## Demo: Clock check - for offsets in instrument clocks

This is an intermediate step between stage1 and stage 2.  We are trying to determine whether the timestamps for any of the instruments on the same mooring are incorrect.  This is slightly faulty because they could *all* be wrong, unless we are comparing against UTC or have more exact timing knowledge.  For more exact timing knowledge, the deployment time and recovery time (anchor release, either dropping from the ship or release from the seabed) have been added to the yaml file in UTC.  This can be compared against the times estimated through lag correlations.

### This notebook 

**It does not change anything in the data files.**  You run this notebook in order to update the field `clock_offset` (in seconds) in the YAML file for each instrument on a mooring.  This is normally due to the instruments being set up incorrectly (i.e., with a clock time that did not match UTC).

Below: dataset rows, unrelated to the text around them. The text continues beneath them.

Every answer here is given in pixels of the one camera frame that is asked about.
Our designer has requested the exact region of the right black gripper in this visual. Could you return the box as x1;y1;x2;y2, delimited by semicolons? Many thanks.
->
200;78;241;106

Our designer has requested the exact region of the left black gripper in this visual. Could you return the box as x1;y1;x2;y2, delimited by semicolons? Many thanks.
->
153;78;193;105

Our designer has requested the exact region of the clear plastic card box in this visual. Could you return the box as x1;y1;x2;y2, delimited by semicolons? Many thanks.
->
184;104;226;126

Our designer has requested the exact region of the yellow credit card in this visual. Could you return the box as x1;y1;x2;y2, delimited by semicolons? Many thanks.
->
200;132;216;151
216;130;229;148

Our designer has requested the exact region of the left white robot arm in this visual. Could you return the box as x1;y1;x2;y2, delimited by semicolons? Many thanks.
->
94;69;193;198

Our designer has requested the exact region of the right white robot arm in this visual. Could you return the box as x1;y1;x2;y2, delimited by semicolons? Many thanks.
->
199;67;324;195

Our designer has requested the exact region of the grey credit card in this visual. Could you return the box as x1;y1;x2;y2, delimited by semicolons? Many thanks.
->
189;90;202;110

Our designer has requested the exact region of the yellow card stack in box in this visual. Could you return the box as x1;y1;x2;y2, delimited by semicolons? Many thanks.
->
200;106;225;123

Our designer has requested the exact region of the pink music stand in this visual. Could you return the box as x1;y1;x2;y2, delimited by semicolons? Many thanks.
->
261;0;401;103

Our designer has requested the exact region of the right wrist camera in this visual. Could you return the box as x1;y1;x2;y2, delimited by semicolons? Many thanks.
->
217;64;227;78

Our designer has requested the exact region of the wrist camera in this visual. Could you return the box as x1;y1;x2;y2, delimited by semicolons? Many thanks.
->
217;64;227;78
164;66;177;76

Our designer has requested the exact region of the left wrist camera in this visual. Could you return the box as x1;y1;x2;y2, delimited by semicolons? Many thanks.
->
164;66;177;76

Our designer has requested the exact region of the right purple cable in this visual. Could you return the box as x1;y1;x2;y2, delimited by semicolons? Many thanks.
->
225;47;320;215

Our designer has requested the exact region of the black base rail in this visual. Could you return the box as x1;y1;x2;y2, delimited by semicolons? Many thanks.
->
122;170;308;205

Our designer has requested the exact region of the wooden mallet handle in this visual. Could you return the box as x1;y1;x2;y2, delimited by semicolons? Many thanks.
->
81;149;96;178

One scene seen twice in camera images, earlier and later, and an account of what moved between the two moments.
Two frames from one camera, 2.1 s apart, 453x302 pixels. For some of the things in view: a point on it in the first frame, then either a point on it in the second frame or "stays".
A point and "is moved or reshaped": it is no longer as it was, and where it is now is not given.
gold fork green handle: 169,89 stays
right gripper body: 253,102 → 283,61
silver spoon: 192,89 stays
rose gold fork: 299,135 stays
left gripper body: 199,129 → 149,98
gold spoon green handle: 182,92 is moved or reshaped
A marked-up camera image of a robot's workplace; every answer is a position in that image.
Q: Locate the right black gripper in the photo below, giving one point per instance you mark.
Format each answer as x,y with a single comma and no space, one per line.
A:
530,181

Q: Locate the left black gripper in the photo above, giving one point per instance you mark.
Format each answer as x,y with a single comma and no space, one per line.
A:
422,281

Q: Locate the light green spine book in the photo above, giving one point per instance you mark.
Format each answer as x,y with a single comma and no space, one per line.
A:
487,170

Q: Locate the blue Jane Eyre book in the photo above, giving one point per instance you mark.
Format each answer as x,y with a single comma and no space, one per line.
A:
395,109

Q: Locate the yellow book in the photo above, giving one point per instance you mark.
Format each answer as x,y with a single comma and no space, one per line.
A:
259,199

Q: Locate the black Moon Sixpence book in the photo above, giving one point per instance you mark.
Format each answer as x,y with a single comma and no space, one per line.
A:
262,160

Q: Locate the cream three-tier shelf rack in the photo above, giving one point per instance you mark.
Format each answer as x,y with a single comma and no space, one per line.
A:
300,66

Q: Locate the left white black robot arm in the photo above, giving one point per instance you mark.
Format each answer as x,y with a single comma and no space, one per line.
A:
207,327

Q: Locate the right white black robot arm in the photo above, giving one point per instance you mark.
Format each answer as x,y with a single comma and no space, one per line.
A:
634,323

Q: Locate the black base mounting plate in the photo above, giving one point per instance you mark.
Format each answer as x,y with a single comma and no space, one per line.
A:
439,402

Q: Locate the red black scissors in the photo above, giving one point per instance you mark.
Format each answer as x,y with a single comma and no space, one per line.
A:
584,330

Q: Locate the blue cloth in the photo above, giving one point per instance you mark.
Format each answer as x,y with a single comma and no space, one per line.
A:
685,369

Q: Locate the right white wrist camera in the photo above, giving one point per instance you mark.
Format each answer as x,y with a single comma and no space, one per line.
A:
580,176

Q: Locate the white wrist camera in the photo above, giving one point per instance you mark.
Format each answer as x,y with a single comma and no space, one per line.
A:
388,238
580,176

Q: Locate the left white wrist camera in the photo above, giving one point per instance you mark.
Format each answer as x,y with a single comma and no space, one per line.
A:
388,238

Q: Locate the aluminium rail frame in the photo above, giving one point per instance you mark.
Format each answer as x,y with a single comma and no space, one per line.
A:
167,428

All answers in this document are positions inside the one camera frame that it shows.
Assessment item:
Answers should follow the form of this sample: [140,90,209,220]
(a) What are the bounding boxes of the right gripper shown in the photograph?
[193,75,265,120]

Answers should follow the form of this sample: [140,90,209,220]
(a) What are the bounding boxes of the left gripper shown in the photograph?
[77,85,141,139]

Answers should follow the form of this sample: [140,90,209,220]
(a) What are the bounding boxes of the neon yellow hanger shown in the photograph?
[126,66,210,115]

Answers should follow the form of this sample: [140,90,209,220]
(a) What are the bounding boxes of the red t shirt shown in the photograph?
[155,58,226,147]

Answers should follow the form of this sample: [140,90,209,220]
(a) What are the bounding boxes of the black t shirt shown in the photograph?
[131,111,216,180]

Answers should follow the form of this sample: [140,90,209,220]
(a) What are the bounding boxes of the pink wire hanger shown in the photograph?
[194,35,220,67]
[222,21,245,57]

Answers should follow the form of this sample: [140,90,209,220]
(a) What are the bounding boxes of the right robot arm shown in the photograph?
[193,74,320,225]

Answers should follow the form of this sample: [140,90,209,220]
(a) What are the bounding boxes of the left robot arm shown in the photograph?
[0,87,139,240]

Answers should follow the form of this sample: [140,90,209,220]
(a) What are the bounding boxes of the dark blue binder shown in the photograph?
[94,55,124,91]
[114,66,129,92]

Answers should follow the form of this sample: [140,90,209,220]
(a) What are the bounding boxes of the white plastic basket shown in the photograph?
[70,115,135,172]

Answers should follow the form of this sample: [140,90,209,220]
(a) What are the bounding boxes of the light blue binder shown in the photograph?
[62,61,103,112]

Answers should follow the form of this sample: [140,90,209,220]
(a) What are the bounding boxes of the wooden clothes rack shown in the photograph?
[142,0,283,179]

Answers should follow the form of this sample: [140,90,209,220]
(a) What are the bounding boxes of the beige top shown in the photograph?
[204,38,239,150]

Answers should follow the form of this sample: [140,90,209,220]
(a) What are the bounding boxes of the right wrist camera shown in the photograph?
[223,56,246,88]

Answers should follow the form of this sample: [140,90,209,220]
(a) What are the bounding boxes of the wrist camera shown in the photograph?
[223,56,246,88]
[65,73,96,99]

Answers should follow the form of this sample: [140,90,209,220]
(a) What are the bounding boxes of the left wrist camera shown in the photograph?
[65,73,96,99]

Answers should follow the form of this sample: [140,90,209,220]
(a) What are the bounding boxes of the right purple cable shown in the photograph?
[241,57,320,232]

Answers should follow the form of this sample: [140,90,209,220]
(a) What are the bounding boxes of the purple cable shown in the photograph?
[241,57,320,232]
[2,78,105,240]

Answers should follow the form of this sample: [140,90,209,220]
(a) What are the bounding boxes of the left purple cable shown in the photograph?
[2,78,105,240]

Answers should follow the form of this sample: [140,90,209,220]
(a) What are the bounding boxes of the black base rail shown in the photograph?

After determining the appropriate clock offset, then run the stage2 processing to apply the clock offset to the netCDF files for each instrument.

Then, running this notebook again using the stage2 files (`*_use.nc`) should predict no additional clock offsets.

Clock offset is in integer seconds ADDED to the original instrument time.  I.e., shifts the record later.

### Main check

- We look at when--according to the instrument clocks--the `temperature` values are cold.  This assumes that in the middle of the record, the temperatures are colder than the near-surface temperatures (may fail for polar deployments).  Cold is within the mean +- 3 * std of the deep values.

- Then check when the instrument first reads a temperature within those bounds: `start_time`
- And check when the instrument last reads a temperature within those bounds: `end_time`

Check whether the first timestamp within the cold water for that instrument is similar in time to the first timestamp for another instrument.  This should be reasonably good at getting large offsets in clocks.

### Secondary check

- We interpolate data onto a common time grid (rough and ready)
- Check for lag correlation between instruments, and use this to estimate an offset

In [None]:
import os

import yaml
import matplotlib.pyplot as plt
import numpy as np
import xarray as xr
import pandas as pd
from datetime import datetime
import importlib
from oceanarray import find_deployment

from oceanarray import tools

moorlist = ['ds2_X_2012','ds2_X_2017','ds2_X_2018',
            'ds8_1_2012','ds9_1_2012','ds10_1_2012', 'ds11_1_2012','ds12_1_2012',
            'ds13_1_2012','ds14_1_2012','ds15_1_2012','ds16_1_2012','ds17_1_2012',
            'ds19_1_2012','ds18_1_2012','ds28_1_2017',
            'dsA_1_2018','dsB_1_2018','dsC_1_2018', 'dsD_1_2018','dsE_1_2018','dsF_1_2018',
            'dsM1_1_2017','dsM2_1_2017','dsM3_1_2017','dsM4_1_2017','dsM5_1_2017']
moorlist = ['dsE_1_2018']

## Load data for one mooring into datasets, list of xarray datasets

In [None]:
# Specify the base directory.  raw is a subdirectory from here moor/raw/ and proc is moor/proc
basedir = '/Users/eddifying/Dropbox/data/ifmro_mixsed/ds_data_eleanor/'
output_path = basedir + 'moor/proc/'

# Toggle to load the *_raw.nc or the *_use.nc
file_subscript = '_raw'
file_subscript = '_use'
print(f"Using files with {file_subscript}")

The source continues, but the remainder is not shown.